MacAlpine's serves up a full slate of goodies guaranteed to roll down your bobby socks—malts, sodas, seltzers, egg creams, sundaes and more. If you have the willpower to wait for dessert, you can dig into a hamburger, sandwich or salad beforehand. Adding to the retro charm is the adjoining antique store selling vintage clothing, collectibles and furniture.
Trail Dust Town, Tucson
Trail Dust Town was built in 1961 as an outdoor shopping center on the outskirts of Tucson's east side. Over the decades, it evolved into a family entertainment venue as the city grew out to meet it.
Anchored by the popular Pinnacle Peak Steakhouse, there are still several specialty shops to browse along with a narrow gauge railroad on a loop track, an antique carousel, a Ferris wheel, a haunted house, a shooting gallery, gold panning, elaborately choreographed stunt shows and plenty more. One of the most recent additions is the Museum of the Horse Soldier, preserving the history of the American military's mounted services.
Sharlot Hall Museum, Prescott
Sharlot Hall Museum (pictured at right) gives visitors a chance to stroll through history and even chat with it.
The museum is built around the site of the First Territorial Governor's Mansion, an elegant log cabin that still stands in its original location. Additional historic buildings are set amidst beautifully landscaped grounds.
The museum was founded by the thoroughly modern Sharlot Mabridth Hall, a poet and activist, who became the first woman to hold public office in Arizona when she was appointed as the territorial historian in 1909.
The museum's living history program features staff and volunteers dressed in period garb offering hands-on demonstrations of frontier-life skills and spinning tales of days that suddenly don't seem so long ago.
Delgadillo's Snow Cap, Seligman
The Route 66 icon, Delgadillo's Snow Cap, opened in 1953 and quickly earned a wacky reputation because of owner Juan Delgadillo's interaction with customers.
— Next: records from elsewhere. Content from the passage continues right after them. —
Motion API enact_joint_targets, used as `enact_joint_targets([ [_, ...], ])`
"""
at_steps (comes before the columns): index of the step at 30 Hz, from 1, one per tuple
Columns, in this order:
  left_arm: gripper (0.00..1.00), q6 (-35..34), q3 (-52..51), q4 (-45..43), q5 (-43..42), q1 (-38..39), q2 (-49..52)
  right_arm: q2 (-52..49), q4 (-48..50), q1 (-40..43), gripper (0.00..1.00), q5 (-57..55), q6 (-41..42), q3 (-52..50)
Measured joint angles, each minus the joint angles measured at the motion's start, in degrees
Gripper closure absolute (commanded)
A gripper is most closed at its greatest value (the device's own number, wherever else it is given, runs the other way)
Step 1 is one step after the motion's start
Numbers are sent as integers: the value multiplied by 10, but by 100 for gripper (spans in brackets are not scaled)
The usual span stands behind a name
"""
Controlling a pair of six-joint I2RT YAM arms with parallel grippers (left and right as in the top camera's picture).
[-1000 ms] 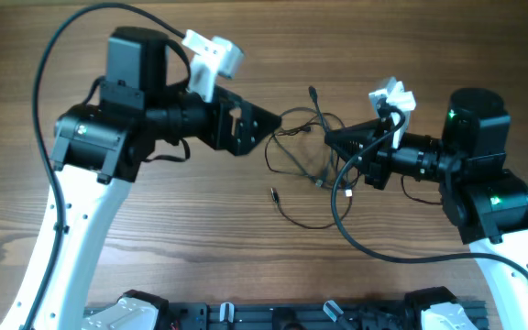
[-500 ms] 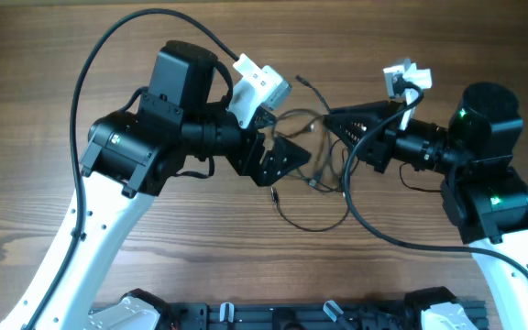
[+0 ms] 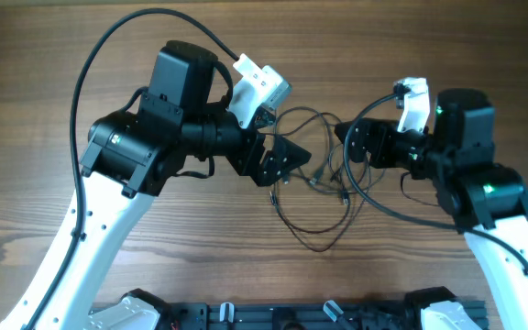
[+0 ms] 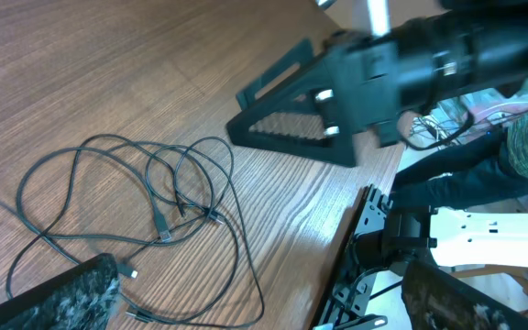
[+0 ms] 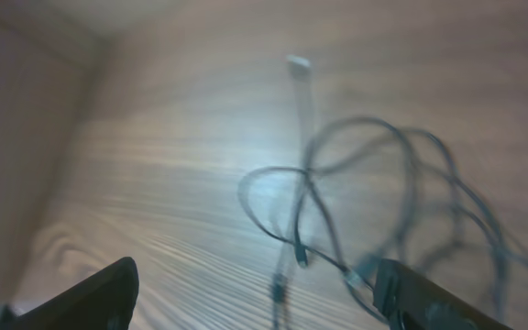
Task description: Untangle cables
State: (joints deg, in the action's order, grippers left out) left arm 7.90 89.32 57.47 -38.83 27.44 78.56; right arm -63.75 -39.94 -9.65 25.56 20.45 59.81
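Several thin black cables (image 3: 317, 181) lie in a loose tangle on the wooden table (image 3: 62, 37), between the two arms. In the left wrist view the cables (image 4: 145, 202) spread as overlapping loops with small plugs showing. My left gripper (image 3: 278, 160) hangs open just left of the tangle; its fingers (image 4: 62, 293) frame the view with nothing between them. My right gripper (image 3: 356, 145) is open at the tangle's right edge. The right wrist view is blurred, with the cables (image 5: 365, 202) beyond the open gripper (image 5: 259, 293).
A thicker black cable (image 3: 374, 197) of the right arm loops down beside the tangle. The right arm's gripper body (image 4: 337, 101) fills the upper part of the left wrist view. The table's near edge (image 4: 356, 211) and a black rail below it show there.
My right gripper, then shut on a cable, now stands open and the cables lie loose on the table. My left arm has moved from the far left to the tangle's left side.
My right gripper was first down in the tangle at the table's right. Then it held a cable up with the rest dangling, then held it lower with the bundle at mid-table. Now it is open, and the left gripper is beside the cables.
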Motion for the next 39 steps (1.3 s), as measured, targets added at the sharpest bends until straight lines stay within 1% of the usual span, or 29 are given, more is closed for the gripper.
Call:
enact_joint_targets([
  [4,0,0,0,0,0,0,0,-42,-28,0,11,-28,-2,0],
  [16,0,0,0,2,21,0,0,-203,-34,0,11,-44,-12,0],
  [25,0,0,0,2,21,0,0,-239,-56,0,11,-95,-12,0],
  [31,0,0,0,2,21,0,0,-242,-65,0,8,-163,3,-5],
  [39,0,0,0,2,21,0,0,-242,-59,0,7,-198,13,-19],
])
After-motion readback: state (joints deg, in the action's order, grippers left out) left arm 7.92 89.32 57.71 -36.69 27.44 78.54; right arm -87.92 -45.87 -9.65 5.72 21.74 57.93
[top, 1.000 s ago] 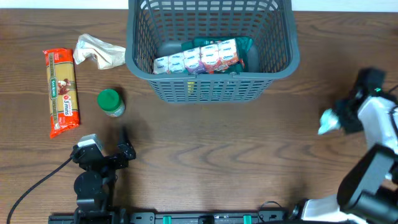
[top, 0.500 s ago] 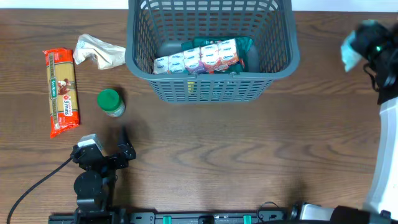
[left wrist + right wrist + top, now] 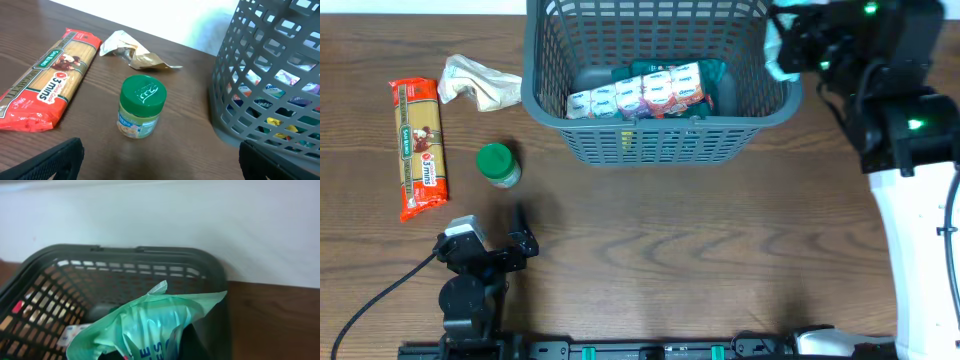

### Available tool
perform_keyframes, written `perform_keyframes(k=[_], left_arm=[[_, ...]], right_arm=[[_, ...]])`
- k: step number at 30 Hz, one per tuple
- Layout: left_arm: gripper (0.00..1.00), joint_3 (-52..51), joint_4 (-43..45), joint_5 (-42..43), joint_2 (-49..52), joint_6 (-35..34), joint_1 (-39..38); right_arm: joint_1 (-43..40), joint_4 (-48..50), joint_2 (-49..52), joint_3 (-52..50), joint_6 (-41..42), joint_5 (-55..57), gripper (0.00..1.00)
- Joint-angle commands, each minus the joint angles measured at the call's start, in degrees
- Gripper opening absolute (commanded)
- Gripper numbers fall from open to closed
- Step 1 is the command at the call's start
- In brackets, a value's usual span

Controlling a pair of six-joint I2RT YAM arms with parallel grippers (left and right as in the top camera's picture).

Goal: Pack container
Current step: 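Lift the mint-green packet into the basket and release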

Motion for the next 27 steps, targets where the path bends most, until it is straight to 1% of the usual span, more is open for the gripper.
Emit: perform_keyframes(k=[1, 4, 13, 16, 17, 18, 19, 27], left_arm=[[0.99, -1.4, -0.4, -0.5, -0.3, 1.0, 0.3], [0.99, -1.4, -0.4, -0.5, -0.3, 1.0, 0.3], [0.99, -1.4, -0.4, -0.5, -0.3, 1.0, 0.3], [0.99, -1.4, -0.4, -0.5, -0.3, 1.0, 0.3], [0.99, -1.4, -0.4, -0.5, -0.3, 1.0, 0.3], [0.99, -1.3, -0.4, -0.5, -0.3, 1.0, 0.3], [0.99, -1.4, -0.4, -0.5, -0.3, 1.0, 0.3], [0.99, -1.4, -0.4, -0.5, -0.3, 1.0, 0.3]], right_arm=[[3.5, 0.0, 2.3, 1.2, -2.7, 5.3, 0.01], [4.9, -0.1, 5.1, 1.2, -3.1, 7.3, 0.01], [4.8, -3.3, 14.6, 1.2, -4.2, 7.4, 0.01], [4.8, -3.8, 16.2, 1.2, -4.2, 7.0, 0.01], [4.8, -3.9, 16.2, 1.2, -4.2, 6.5, 0.07], [4.8, -3.9, 16.2, 1.2, -4.2, 6.5, 0.52], [4.8, -3.6, 16.2, 1.2, -4.2, 6.5, 0.99], [4.8, -3.9, 16.1, 3.4, -4.3, 6.6, 0.99]])
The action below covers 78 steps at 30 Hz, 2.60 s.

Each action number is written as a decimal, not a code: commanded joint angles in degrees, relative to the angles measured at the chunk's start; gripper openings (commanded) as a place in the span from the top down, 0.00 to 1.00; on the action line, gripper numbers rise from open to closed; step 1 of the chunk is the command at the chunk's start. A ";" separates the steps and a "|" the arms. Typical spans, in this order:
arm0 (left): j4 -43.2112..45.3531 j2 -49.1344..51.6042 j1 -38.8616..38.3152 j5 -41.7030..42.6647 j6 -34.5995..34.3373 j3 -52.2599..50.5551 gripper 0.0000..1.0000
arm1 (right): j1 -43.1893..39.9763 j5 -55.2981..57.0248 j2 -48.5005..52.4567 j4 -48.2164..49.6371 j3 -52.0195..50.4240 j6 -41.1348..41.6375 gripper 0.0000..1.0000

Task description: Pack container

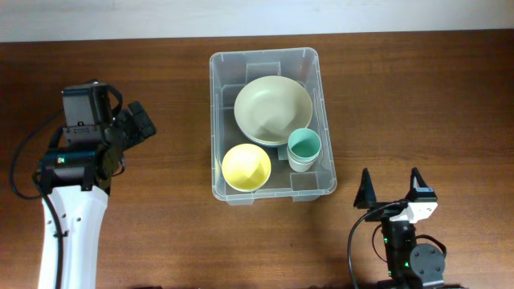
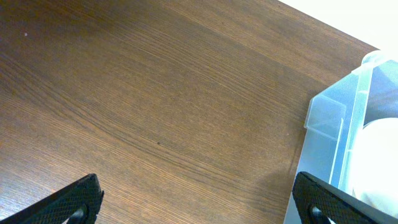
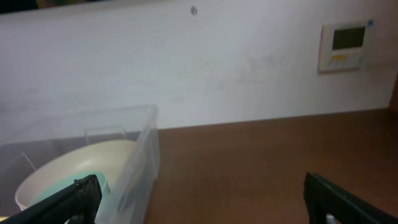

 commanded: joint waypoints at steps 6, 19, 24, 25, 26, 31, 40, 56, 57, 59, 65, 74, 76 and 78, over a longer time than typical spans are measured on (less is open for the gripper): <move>0.11 -0.33 0.24 -0.44 -0.37 0.98 0.00 | -0.33 1.27 -0.66 -2.40 -0.98 0.20 0.01; 0.09 -0.33 0.24 -0.44 -0.37 0.98 0.00 | -0.33 2.27 -0.63 -6.95 -0.98 0.24 0.01; 0.09 -0.33 0.24 -0.44 -0.37 0.98 0.00 | -0.33 2.25 -0.52 -6.91 -0.98 0.24 0.01; 0.09 -0.33 0.24 -0.44 -0.37 0.98 0.00 | -0.33 2.27 -0.52 -6.91 -0.98 0.24 0.01; 0.09 -0.33 0.24 -0.44 -0.37 0.98 0.00 | -0.33 2.27 -0.52 -6.91 -0.98 0.24 0.01; 0.09 -0.33 0.24 -0.44 -0.37 0.98 0.00 | -0.33 2.27 -0.52 -6.91 -0.98 0.24 0.01; 0.09 -0.33 0.24 -0.44 -0.37 0.98 0.01 | -0.33 2.27 -0.52 -6.91 -0.98 0.24 0.01; 0.13 -0.26 0.17 0.72 -0.37 0.96 0.00 | -0.33 2.25 -0.52 -6.91 -0.98 0.24 0.01; 0.13 -1.03 0.17 1.25 -0.39 0.96 0.00 | -0.33 2.27 -0.52 -6.91 -0.98 0.24 0.01; 0.13 -3.23 0.04 1.77 -0.37 0.90 0.01 | -0.33 2.27 -0.52 -6.91 -0.98 0.24 0.01; -2.21 -16.02 -1.05 1.73 -0.35 0.59 0.00 | -0.33 2.27 -0.52 -6.91 -0.98 0.24 0.01; -17.05 -43.56 -1.11 1.70 -0.35 0.55 0.01 | -0.33 2.25 -0.52 -6.91 -0.98 0.24 0.01; -20.44 -49.22 -1.11 1.70 -0.35 0.50 0.00 | -0.33 2.27 -0.52 -6.91 -0.98 0.24 0.01; -24.00 -54.01 -1.20 1.70 -0.35 0.50 0.00 | -0.33 2.27 -0.52 -6.93 -0.98 0.24 0.01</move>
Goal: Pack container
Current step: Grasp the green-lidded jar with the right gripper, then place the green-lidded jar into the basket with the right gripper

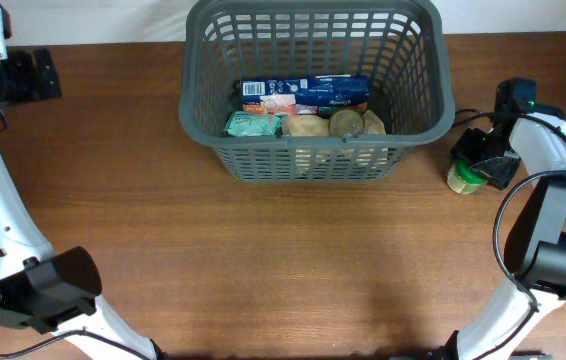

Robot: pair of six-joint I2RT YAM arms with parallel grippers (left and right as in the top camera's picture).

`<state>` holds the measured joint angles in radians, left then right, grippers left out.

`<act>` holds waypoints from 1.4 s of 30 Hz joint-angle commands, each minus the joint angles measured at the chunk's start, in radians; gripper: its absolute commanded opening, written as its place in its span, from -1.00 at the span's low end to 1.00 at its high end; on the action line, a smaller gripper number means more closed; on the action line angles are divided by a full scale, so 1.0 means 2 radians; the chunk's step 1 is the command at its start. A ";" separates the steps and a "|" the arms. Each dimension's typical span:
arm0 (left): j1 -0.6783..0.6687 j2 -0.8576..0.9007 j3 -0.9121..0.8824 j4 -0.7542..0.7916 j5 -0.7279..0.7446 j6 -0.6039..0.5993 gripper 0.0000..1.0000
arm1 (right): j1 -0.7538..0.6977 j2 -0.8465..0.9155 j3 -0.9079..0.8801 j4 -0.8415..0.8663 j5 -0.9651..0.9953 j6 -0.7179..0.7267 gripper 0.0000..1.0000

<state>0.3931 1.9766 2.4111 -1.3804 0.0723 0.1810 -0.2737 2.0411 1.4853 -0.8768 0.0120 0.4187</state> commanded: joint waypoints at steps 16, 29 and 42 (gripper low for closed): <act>0.001 0.002 -0.002 0.000 0.005 -0.006 0.98 | 0.001 -0.020 0.045 -0.072 0.014 0.005 -0.22; 0.001 0.002 -0.002 0.000 0.005 -0.006 0.98 | 0.146 -0.113 0.591 -0.293 0.010 -0.078 -0.27; 0.001 0.002 -0.002 0.000 0.005 -0.006 0.98 | 0.339 0.067 0.476 -0.215 0.011 -0.119 -0.32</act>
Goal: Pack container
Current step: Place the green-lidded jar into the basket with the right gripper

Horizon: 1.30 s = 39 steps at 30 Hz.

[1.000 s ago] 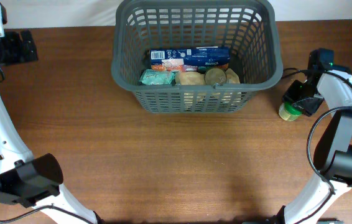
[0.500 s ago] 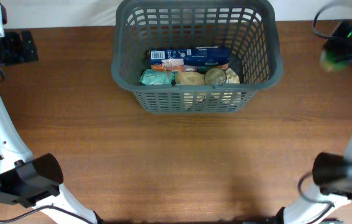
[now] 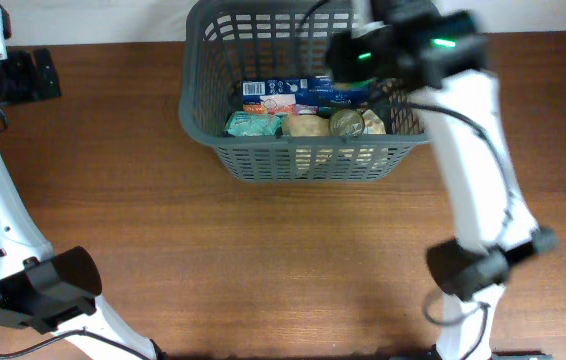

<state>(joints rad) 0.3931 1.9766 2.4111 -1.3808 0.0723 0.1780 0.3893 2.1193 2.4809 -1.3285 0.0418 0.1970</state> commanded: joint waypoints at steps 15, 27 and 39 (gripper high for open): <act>0.001 0.002 -0.002 0.000 0.005 -0.004 0.98 | 0.006 0.023 0.083 -0.047 0.039 -0.013 0.98; 0.001 0.002 -0.002 0.000 0.005 -0.004 0.99 | 0.012 -0.178 0.209 -0.108 0.090 -0.018 0.97; 0.001 0.002 -0.002 0.000 0.005 -0.004 0.98 | 0.011 -0.293 0.208 -0.134 0.284 -0.149 0.97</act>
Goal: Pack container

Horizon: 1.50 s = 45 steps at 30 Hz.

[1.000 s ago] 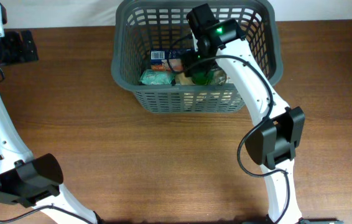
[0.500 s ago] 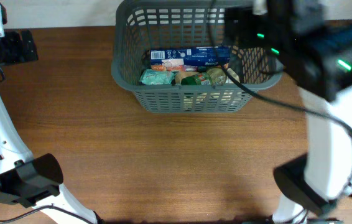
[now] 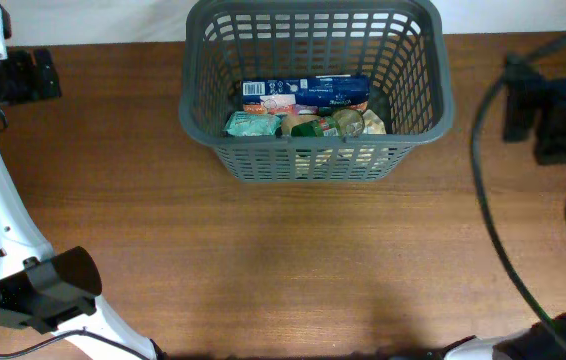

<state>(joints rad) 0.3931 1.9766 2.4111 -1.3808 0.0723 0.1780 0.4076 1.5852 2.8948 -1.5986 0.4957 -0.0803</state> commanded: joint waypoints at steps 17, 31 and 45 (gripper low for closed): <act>0.001 0.002 -0.002 0.000 0.005 -0.004 0.98 | -0.166 -0.419 -0.557 0.321 -0.172 0.010 0.98; 0.001 0.002 -0.002 0.000 0.005 -0.004 0.99 | -0.259 -0.615 -1.126 0.467 -0.264 0.044 0.98; 0.001 0.002 -0.002 0.000 0.005 -0.004 0.98 | -0.220 -0.791 -1.345 0.515 -0.265 0.044 0.98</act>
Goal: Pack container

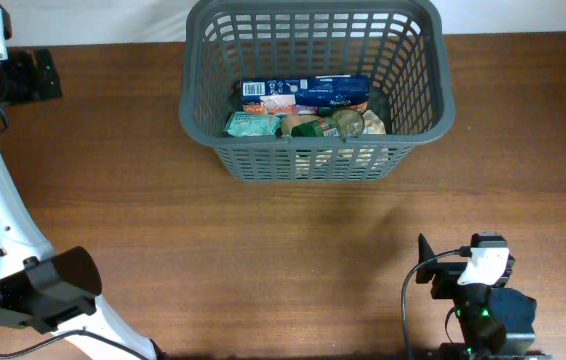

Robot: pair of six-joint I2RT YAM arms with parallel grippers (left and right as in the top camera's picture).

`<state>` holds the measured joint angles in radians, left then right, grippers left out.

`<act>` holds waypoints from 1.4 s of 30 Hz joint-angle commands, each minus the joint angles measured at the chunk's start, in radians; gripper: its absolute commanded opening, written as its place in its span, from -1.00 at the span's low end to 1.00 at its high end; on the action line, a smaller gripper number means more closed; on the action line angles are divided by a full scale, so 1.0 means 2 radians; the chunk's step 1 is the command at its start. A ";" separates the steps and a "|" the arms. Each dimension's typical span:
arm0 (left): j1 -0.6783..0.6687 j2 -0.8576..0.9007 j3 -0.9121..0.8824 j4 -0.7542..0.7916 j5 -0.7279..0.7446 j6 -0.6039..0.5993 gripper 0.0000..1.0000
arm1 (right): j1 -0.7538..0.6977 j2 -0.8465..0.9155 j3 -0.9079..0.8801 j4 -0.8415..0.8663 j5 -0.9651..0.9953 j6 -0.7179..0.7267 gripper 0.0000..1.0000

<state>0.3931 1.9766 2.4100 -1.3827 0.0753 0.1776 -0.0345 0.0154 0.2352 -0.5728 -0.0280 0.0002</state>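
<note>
The grey plastic basket (418,75) stands at the back middle of the table. Inside it lie a blue packet (308,92), a teal pouch (251,123), a green-lidded jar (315,127) on its side and a round tin (348,123). My right arm is folded down at the table's front right, and its gripper (433,276) points left, far from the basket; its jaws do not show clearly. The left gripper (31,75) rests at the far left back corner, away from everything, and its state is unclear.
The brown wooden table (263,250) runs across the whole view. The left arm's white links and black base (48,285) occupy the left edge. A white wall strip lies behind the basket.
My right arm was at the right edge beside the basket; now it sits folded at the front right. The basket's contents are unchanged. The left arm has not moved.
My right gripper was at a green-lidded jar on the table right of the basket. Then the right arm reached over the basket. After that the jar lay inside among the other items and the arm was off to the right. Now it is folded at the front.
</note>
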 commanded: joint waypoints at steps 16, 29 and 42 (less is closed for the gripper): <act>0.001 0.002 -0.002 0.001 0.004 -0.004 0.98 | -0.001 -0.006 -0.042 0.003 -0.003 0.004 0.98; -0.123 -0.336 -0.328 0.009 0.004 -0.004 0.98 | -0.001 -0.006 -0.042 0.003 -0.003 0.004 0.98; -0.197 -0.793 -0.937 0.692 0.052 -0.002 0.98 | -0.001 -0.006 -0.042 0.003 -0.003 0.004 0.98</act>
<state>0.0067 0.5198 0.7128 -0.1440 0.1764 0.1749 -0.0357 0.0113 0.1570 -0.5667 -0.0284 0.0006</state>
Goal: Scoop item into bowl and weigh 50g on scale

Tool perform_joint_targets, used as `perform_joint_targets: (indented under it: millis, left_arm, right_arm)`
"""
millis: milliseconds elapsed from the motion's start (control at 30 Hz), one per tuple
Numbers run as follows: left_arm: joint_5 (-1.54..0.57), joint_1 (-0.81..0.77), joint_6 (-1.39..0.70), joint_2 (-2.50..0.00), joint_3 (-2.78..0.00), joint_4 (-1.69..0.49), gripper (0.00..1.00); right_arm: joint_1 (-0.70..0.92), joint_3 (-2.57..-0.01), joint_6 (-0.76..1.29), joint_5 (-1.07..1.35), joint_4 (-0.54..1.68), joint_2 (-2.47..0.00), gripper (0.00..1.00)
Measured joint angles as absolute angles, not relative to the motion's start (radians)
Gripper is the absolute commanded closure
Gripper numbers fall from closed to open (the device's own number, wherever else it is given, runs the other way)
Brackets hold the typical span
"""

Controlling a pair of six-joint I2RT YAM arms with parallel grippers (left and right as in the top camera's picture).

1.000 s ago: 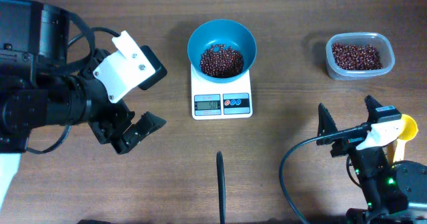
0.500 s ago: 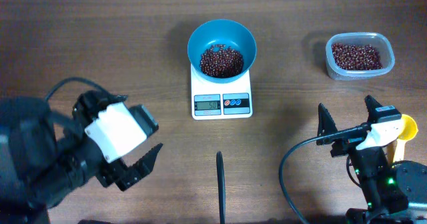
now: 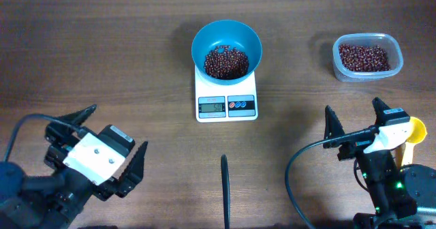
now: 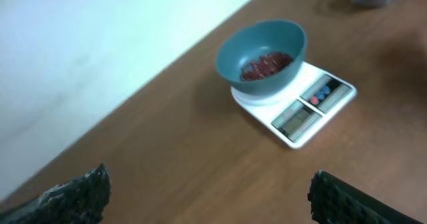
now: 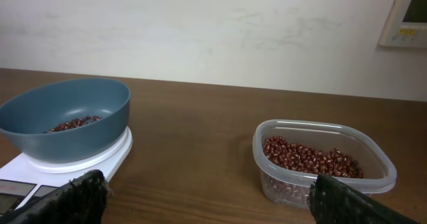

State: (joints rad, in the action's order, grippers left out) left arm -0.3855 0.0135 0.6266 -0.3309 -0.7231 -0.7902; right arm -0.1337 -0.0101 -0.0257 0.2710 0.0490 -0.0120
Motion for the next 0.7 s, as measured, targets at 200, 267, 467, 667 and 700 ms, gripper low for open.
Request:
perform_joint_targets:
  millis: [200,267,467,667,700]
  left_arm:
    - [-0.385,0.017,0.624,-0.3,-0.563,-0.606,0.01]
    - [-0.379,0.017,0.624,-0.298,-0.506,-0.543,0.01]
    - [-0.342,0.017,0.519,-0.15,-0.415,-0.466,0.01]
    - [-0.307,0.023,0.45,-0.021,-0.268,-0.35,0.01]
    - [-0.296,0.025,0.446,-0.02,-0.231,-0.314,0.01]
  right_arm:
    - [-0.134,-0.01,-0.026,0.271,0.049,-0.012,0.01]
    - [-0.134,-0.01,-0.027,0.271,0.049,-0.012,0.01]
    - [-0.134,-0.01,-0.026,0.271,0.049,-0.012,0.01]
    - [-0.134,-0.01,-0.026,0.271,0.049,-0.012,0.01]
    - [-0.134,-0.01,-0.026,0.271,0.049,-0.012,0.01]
His freewheeling gags—like squirting patrons with mustard that was actually colored string and offering comically undersized and oversized servings—delighted families for decades. Everyone wanted to stop at the Snow Cap and visit with the man known as the "Clown Prince of Route 66."
When Juan passed away in 2004, his kids carried on the traditions. And just because the Delgadillos are quick with a joke doesn't mean they don't know their way around the kitchen. Tacos, burgers, chicken and shakes are all expertly prepared. Now, who's ready for a little time travel?